### INFORMATION GIVEN
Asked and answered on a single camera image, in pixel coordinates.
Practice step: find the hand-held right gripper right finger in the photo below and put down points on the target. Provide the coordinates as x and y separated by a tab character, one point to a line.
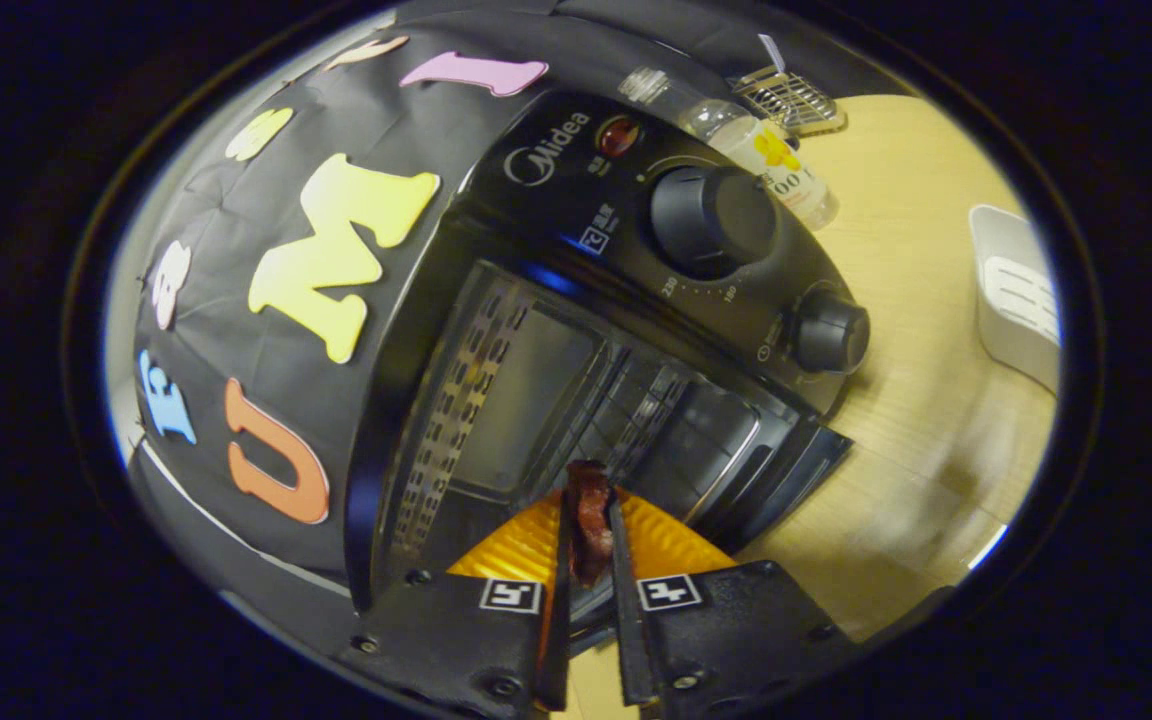
631	650

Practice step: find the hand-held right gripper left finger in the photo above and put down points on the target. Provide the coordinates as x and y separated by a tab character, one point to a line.
556	640

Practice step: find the clear bottle with yellow label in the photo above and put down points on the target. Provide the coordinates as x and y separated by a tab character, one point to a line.
726	125

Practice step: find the white spoon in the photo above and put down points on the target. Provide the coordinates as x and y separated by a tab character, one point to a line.
771	52

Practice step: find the red-brown fried chicken piece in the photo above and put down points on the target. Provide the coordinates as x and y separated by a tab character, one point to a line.
591	530

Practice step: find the white rectangular tray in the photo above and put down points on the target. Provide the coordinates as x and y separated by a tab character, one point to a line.
1016	300

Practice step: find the black electric oven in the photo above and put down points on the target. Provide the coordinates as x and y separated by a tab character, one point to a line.
536	400

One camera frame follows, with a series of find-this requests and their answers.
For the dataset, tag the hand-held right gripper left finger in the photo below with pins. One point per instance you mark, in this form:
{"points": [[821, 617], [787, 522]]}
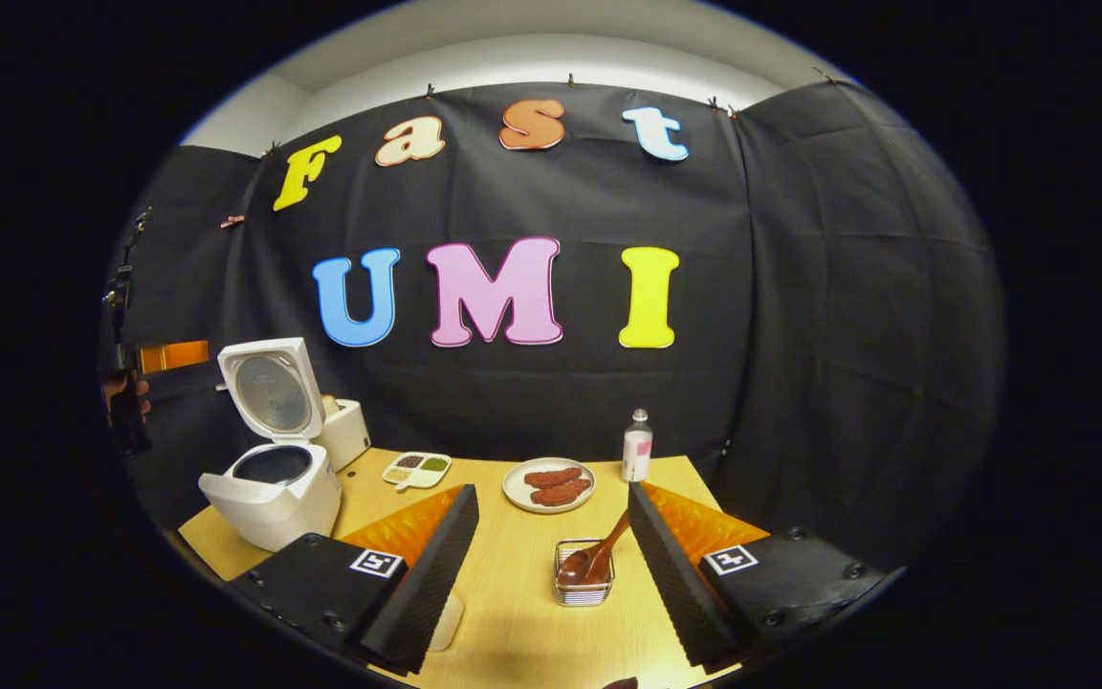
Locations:
{"points": [[431, 584]]}

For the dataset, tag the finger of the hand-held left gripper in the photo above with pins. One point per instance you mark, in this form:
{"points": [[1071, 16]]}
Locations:
{"points": [[178, 356]]}

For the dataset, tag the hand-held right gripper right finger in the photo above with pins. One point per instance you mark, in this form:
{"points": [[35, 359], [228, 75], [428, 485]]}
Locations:
{"points": [[675, 584]]}

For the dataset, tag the brown wooden spoon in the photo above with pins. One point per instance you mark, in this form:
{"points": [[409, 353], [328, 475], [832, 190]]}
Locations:
{"points": [[584, 565]]}

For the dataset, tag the white rice cooker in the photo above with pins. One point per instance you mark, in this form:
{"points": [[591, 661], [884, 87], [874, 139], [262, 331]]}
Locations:
{"points": [[274, 507]]}

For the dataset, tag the white divided bean dish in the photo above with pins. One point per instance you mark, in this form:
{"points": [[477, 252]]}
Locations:
{"points": [[417, 471]]}

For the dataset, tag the white round plate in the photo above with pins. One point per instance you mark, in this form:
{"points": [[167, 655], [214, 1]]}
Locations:
{"points": [[516, 493]]}

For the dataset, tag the small pink label bottle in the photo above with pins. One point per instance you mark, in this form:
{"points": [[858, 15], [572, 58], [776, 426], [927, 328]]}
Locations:
{"points": [[637, 450]]}

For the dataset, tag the red meat piece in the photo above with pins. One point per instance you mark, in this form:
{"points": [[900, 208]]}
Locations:
{"points": [[562, 493], [553, 477]]}

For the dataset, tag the toasted bread slice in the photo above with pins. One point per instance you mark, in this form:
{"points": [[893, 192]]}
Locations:
{"points": [[329, 405]]}

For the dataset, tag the white toaster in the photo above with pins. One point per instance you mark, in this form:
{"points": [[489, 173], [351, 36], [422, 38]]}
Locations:
{"points": [[350, 435]]}

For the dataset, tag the black backdrop cloth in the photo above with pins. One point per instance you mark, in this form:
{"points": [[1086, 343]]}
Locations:
{"points": [[800, 335]]}

### TASK GOAL
When a line in the material above includes the word "camera", copy that line.

### SOLUTION
Asked and answered on a single camera image, in pixel coordinates.
One camera frame follows, with a series of find-this requests and their answers.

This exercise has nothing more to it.